● GOAL OF THE EXERCISE
Go to the line that includes "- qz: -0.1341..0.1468" and retype it, then every line after it to the end of the data, adding nothing.

Start of DATASET CONTENT

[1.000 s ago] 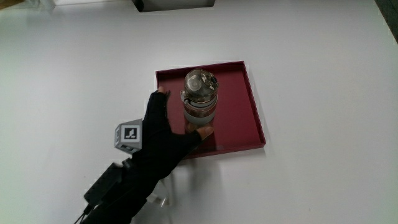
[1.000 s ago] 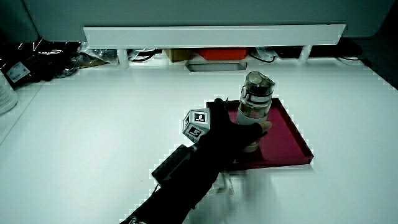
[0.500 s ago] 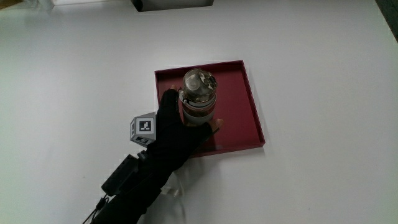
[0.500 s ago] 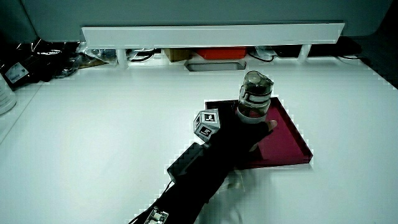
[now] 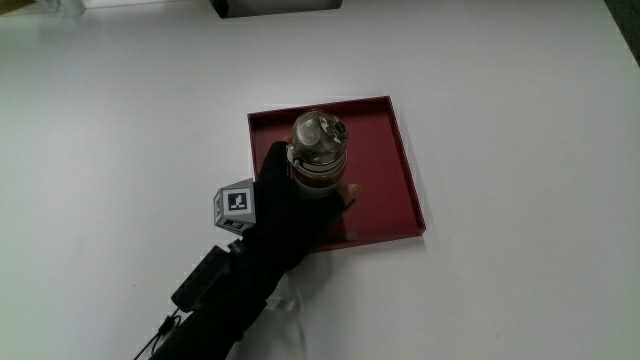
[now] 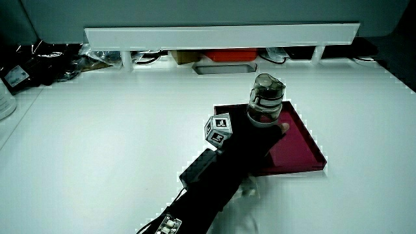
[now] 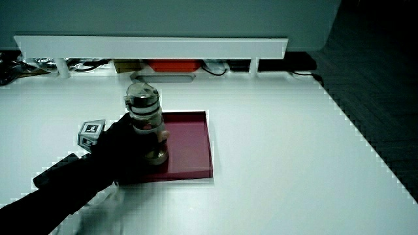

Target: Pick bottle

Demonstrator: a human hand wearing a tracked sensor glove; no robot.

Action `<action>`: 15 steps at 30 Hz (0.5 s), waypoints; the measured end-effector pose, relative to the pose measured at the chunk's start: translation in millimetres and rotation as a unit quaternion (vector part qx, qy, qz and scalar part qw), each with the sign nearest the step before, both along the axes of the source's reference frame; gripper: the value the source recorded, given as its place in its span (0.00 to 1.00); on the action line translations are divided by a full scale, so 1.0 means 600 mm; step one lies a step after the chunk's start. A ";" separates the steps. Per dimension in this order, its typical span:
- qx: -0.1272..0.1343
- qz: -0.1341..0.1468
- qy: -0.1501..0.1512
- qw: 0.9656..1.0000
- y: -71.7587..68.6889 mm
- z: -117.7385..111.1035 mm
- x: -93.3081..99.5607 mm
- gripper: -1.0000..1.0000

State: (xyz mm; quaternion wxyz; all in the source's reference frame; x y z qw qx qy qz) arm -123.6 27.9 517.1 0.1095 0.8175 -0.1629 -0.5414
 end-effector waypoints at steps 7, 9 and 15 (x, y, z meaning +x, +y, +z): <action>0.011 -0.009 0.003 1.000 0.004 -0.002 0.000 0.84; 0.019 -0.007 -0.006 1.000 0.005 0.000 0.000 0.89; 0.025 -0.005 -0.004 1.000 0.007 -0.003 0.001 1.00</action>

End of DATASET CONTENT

● ANSWER BELOW
- qz: -0.1341..0.1468
- qy: -0.1501..0.1512
- qw: 0.9656..1.0000
- y: -71.7587..68.6889 mm
- z: -117.7385..111.1035 mm
- x: -93.3081..99.5607 mm
- gripper: -1.0000..1.0000

State: (xyz mm; quaternion wxyz; all in the source's reference frame; x y z qw qx qy qz) arm -123.6 27.9 517.1 0.1095 0.8175 -0.1629 -0.5414
 end-effector waypoints at steps 7, 9 and 15 (x, y, z meaning +x, +y, +z): <action>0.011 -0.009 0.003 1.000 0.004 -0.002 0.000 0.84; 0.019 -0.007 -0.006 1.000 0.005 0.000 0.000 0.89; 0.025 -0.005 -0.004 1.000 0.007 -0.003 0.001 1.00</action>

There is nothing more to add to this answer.